• [ACTION ITEM]: Reproduce the full listing without a single change.

• [PROVIDED MATERIAL]:

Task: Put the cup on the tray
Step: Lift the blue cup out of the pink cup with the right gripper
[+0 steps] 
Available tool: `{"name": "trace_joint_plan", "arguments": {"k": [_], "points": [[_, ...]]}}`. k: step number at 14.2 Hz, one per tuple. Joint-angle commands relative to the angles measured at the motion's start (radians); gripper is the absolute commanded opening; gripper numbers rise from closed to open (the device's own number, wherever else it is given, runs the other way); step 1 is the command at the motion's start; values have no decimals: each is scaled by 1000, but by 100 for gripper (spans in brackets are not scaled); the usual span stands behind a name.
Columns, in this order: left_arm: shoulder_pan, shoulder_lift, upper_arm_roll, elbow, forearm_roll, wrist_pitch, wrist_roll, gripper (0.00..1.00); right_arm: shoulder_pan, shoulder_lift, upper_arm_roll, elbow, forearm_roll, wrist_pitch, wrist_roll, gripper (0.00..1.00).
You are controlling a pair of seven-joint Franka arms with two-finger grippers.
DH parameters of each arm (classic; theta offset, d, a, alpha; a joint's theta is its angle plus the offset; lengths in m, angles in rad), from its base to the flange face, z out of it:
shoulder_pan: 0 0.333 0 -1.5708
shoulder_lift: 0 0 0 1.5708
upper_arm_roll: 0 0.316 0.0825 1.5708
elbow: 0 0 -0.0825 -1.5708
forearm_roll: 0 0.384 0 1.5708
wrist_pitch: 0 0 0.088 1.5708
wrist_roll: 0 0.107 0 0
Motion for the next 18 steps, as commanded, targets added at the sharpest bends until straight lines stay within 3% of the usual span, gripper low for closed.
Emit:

• [YOUR RESPONSE]:
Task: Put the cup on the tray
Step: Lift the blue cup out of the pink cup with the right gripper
[+0 steps] 
Available tool: `{"name": "trace_joint_plan", "arguments": {"k": [_], "points": [[_, ...]]}}`. k: step number at 14.2 Hz, one per tuple. Joint-angle commands relative to the angles measured at the motion's start (radians); gripper is the absolute commanded opening; gripper numbers rise from closed to open (the device's own number, wherever else it is given, runs the other way); step 1 is the command at the motion's start; values have no decimals: each is scaled by 1000, but by 100 for gripper (spans in brackets are not scaled); the usual span stands behind a name.
Columns, in this order: left_arm: shoulder_pan, shoulder_lift, upper_arm_roll, elbow, forearm_roll, wrist_pitch, wrist_roll, gripper (0.00..1.00); right_arm: shoulder_pan, shoulder_lift, upper_arm_roll, elbow, forearm_roll, wrist_pitch, wrist_roll, gripper (0.00..1.00).
You are controlling a pair of seven-joint Franka arms with two-finger grippers.
DH parameters of each arm (classic; theta offset, d, a, alpha; a joint's theta is its angle plus the offset; lengths in m, angles in rad), from its base to the flange face, z out of it:
shoulder_pan: 0 0.333 0 -1.5708
shoulder_lift: 0 0 0 1.5708
upper_arm_roll: 0 0.316 0.0825 1.5708
elbow: 0 0 -0.0825 -1.5708
forearm_roll: 0 0.384 0 1.5708
wrist_pitch: 0 0 0.088 1.5708
wrist_roll: 0 0.107 0 0
Motion for the next 18 steps, as commanded, targets added at the sharpest bends until straight lines stay within 3% of the usual span, gripper low for closed.
Emit:

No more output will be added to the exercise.